All the experts agreed on the need to insert cross-cultural content into already existing training courses on larger topics whenever possible, to avoid any unnecessary redundancy across multiple training offerings. Aspects of cross-cultural competence and sensitivity should be distributed throughout curricula (e.g. undergraduate, postgraduate, continuing education) of all kinds for professionals working in palliative care. Fundamentals of cross-cultural education could be taught at the undergraduate level, whereas specific content related to diversity at the end of life could be introduced at later stages.
With regard to our research focus on specialised palliative care, many participants stressed the importance of organising cross-cultural training in a way that expands beyond the limits of this narrow field. They referred to general palliative care (i.e. carried out by family doctors, homecare nurses, etc.), and also to clinicians from other medical fields caring for end-of-life patients. As an additional suggestion, they promoted the introduction of end-of-life care into curricula for community interpreters and cross-cultural care experts (e.g. chaplains and spiritual leaders or directors, medical anthropologists).
“We (palliative care unit) have our 2 days and a half of introduction into palliative care, I think we should implement something about culture there, and you (talking to an expert in cross-cultural care) could implement something about palliative care in your course, and eventually that’s how we can meet each other.” (FG1, P1)
Courses in cross-cultural competence and sensitivity for clinicians specialising in palliative care should involve a wide variety of professions whenever possible. In order to support and encourage professional diversity, several interviewees reported a need for events such as congresses, symposia and seminars that focused on culture, language and care. However, there are also aspects of competence and sensitivity that are particularly important for a specific profession, such as doctors having to break bad news to patients. These can be included in profession-specific curricula or into events for specific professions.
According to our focus groups, in practice, implementing cross-cultural courses may be difficult. The main obstacles reported were overfilled schedules in medical schools and in palliative care curricula. Some clinicians, mainly doctors, may also lack the time to join multidisciplinary training events.
"Theoretically these continuing training courses are for everyone and then we see that doctors do not come” (FG1, P4)
As some experts stated, working conditions in palliative care may also hamper clinicians’ motivation for cross-cultural courses: when clinicians already lack the time requested of them to provide genuinely patient-centred care in their everyday practice (e.g. because of late referrals to palliative care), they do not see the point of attending such trainings.
Which teaching methods should be applied?
As far as teaching methods are concerned, they are closely related with the main training goals mentioned earlier.

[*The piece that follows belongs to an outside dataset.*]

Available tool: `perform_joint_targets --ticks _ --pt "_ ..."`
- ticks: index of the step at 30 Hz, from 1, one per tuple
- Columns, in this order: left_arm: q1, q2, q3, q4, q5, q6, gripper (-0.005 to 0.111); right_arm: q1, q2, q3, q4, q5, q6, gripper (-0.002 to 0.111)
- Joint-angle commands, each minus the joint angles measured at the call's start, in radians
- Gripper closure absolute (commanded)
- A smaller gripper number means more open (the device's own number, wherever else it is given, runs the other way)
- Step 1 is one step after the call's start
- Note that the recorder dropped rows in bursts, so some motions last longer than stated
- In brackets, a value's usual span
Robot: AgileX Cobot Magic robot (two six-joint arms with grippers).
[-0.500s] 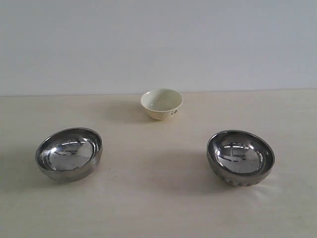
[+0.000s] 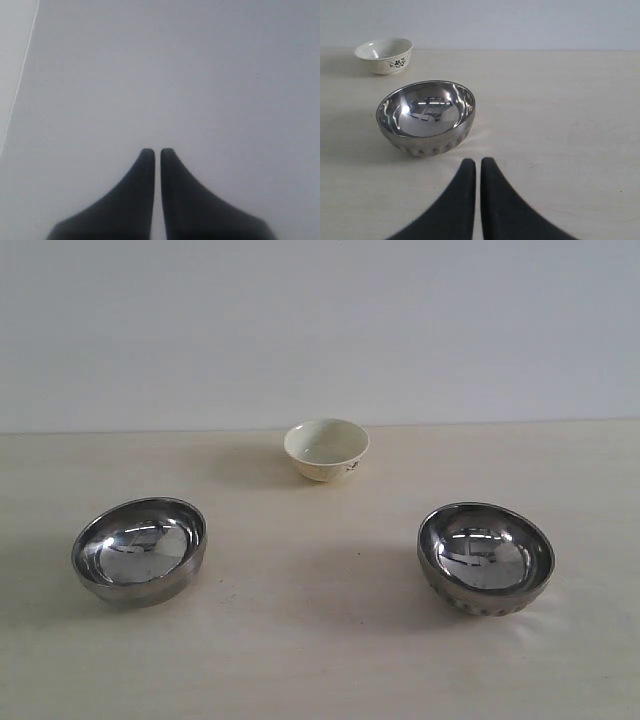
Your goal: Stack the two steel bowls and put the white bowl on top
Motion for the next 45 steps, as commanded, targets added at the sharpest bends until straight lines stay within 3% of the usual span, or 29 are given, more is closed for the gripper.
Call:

Focus-group participants suggested face-to-face teaching for the transmission of basic knowledge on culture and clinical practice with migrants.
“I think it’s important to [include] courses, to give basic knowledge of cross-cultural concepts” (FG3, P6)
For the acquisition of patient-centred communication techniques, self-reflection and collaborative skills, they suggested methods such as workshops with case-study discussions, role plays and immersive experiences (ex. visit to residences of individuals seeking asylum).
The focus groups also brought to light a few quite original didactic approaches, in particular several forms of coaching by expert professionals. These included supervision and colloquia, but also one-to-one mentoring by an experienced colleague.
One idea is coaching for other professionals. For me coaching is a really interesting pedagogical method. (FG2, P1)
An additional suggestion was to provide resources for clinicians who are eager to acquire knowledge independently, such as leaflets, catalogues and online tools.